WHAT TO WORK ON: Exact copies of all the records are to be printed.

Entries taken from a collection:
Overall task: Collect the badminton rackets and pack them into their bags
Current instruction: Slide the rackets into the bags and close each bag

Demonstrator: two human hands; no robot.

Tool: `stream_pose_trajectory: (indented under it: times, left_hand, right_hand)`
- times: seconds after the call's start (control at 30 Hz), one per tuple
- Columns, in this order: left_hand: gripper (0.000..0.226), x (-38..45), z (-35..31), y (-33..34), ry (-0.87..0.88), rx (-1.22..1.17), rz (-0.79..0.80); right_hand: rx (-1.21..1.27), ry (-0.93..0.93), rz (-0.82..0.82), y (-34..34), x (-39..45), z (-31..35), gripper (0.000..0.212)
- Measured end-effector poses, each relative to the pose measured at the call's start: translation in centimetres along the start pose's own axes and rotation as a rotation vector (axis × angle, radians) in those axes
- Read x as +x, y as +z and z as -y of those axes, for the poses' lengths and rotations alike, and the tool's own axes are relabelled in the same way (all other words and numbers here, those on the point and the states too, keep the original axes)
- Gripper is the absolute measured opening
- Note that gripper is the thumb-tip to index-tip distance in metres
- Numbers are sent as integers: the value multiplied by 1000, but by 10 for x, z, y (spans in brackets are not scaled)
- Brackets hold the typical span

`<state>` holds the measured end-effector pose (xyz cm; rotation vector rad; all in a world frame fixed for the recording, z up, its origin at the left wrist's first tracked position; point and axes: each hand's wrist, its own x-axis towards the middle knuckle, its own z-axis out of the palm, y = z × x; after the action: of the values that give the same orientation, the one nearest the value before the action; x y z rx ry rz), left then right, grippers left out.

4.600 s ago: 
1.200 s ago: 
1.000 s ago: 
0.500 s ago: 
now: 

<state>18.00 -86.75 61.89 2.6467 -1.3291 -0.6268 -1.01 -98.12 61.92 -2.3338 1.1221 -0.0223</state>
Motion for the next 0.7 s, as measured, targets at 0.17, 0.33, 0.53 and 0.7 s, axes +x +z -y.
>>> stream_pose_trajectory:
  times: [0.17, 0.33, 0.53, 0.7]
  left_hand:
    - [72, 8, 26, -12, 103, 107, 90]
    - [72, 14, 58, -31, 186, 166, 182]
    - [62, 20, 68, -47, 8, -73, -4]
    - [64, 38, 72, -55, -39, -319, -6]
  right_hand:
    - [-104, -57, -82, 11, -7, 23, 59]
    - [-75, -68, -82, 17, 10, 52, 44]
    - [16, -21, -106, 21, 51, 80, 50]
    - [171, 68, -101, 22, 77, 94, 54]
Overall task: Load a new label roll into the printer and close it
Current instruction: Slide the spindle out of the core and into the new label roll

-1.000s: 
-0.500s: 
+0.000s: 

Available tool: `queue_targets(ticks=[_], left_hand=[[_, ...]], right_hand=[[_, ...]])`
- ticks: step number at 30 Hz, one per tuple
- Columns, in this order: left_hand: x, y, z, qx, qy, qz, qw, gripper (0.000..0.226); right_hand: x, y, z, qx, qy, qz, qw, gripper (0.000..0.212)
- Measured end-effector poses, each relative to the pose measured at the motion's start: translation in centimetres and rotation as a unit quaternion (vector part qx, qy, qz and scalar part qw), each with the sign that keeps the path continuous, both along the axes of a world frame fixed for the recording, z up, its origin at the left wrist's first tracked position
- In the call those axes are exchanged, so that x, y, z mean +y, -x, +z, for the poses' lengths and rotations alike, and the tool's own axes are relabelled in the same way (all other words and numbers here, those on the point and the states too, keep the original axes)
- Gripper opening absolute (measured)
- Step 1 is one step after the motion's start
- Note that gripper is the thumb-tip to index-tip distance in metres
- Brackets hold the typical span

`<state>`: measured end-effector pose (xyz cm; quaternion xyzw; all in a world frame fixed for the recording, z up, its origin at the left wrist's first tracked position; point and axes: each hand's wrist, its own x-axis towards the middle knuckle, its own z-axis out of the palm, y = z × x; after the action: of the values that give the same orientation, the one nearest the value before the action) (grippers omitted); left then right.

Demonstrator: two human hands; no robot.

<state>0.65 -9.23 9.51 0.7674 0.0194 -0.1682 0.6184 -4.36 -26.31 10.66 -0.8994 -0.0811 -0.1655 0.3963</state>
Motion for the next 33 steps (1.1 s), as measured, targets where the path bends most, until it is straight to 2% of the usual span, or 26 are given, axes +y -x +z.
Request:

TASK OUTPUT:
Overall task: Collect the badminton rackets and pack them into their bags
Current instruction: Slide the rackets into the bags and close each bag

Demonstrator: two human hands; no robot.

Tool: `stream_pose_trajectory: (indented under it: times, left_hand, right_hand)`
- times: seconds after the call's start (control at 30 Hz), one per tuple
- Columns, in this order: left_hand: gripper (0.000..0.226), x (-38..45), z (-35..31), y (-33..34), ry (-0.87..0.88), rx (-1.22..1.17), rz (-0.79..0.80); right_hand: rx (-1.21..1.27), ry (-0.93..0.93), rz (-0.82..0.82), y (-34..34), x (-39..45), z (-31..35), gripper (0.000..0.212)
- Measured end-effector poses, each relative to the pose measured at the call's start: translation in centimetres along the start pose's own axes and rotation as a rotation vector (axis × angle, radians) in those axes
- Read x as +x, y as +z and z as -y of those axes, for the poses' lengths and rotations alike, and the tool's own axes are relabelled in the same way (all other words and numbers here, those on the point and the states too, keep the original axes)
- Gripper is the absolute measured opening
- Note that gripper is the thumb-tip to index-tip distance in metres
- Numbers are sent as integers: the value multiplied by 1000, but by 10 for x, z, y (spans in brackets are not scaled)
- Brackets hold the typical span

`<state>` holds the measured end-effector pose (xyz cm; rotation vector rad; all in a world frame fixed for the recording, z up, its origin at the left wrist's first tracked position; point and axes: each hand's wrist, its own x-axis towards the middle knuckle, its own z-axis out of the palm, y = z × x; after the action: of the values that give the same orientation, the one nearest the value before the action; x y z rx ry rz), left then right, grippers left out.

4.600 s ago: 
1.200 s ago: 
1.000 s ago: 
0.500 s ago: 
now: 

<state>18.00 -86.75 61.89 2.6467 -1.3291 -0.6268 -1.01 -98.12 61.92 -2.3338 1.1221 -0.0223</state>
Motion for the next 0.7 s, as measured, targets at 0.17, 0.33, 0.53 and 0.7 s, axes +x +z -y.
>>> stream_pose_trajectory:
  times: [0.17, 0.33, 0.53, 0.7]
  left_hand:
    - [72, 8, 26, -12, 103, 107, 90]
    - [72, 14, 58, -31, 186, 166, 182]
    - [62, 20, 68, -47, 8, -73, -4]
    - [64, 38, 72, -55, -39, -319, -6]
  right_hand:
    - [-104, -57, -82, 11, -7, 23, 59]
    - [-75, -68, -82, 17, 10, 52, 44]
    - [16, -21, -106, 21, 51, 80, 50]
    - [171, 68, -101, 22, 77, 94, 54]
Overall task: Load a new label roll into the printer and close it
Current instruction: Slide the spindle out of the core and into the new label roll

-1.000s: 
-0.500s: 
+0.000s: 

Available tool: `queue_targets(ticks=[_], left_hand=[[_, ...]], right_hand=[[_, ...]])`
- ticks: step number at 30 Hz, one per tuple
- Columns, in this order: left_hand: x, y, z, qx, qy, qz, qw, gripper (0.000..0.226); right_hand: x, y, z, qx, qy, qz, qw, gripper (0.000..0.212)
- Measured end-effector poses, each relative to the pose measured at the motion's start: translation in centimetres and rotation as a unit quaternion (vector part qx, qy, qz and scalar part qw), each with the sign that keeps the path continuous, both along the axes of a world frame fixed for the recording, z up, its origin at the left wrist's first tracked position
- In the call those axes are exchanged, so that x, y, z mean +y, -x, +z, for the poses' lengths and rotations alike, and the tool's own axes are relabelled in the same way (all other words and numbers here, those on the point and the states too, keep the original axes)
- Gripper opening absolute (measured)
- Step 1 is one step after the motion's start
- Note that gripper is the thumb-tip to index-tip distance in metres
- Brackets hold the typical span

`<state>`: measured end-effector pose (xyz cm; quaternion xyzw; all in a world frame fixed for the recording, z up, its origin at the left wrist's first tracked position; point and axes: each hand's wrist, its own x-axis towards the middle knuckle, its own z-axis out of the palm, y = z × x; after the action: of the values that give the same orientation, the one nearest the value before the action) (grippers omitted); left then right.

Demonstrator: two human hands; no robot.

<state>0.65 -9.23 9.51 0.7674 0.0194 -0.1682 0.6184 -4.36 -26.31 10.66 -0.8994 -0.0811 -0.1655 0.3963</state>
Motion for the next 33 steps (1.1 s), as measured, targets where the path bends most, until it is straight to 2% of the usual span, or 26 are given, axes +y -x +z.
Request:

The answer is complete.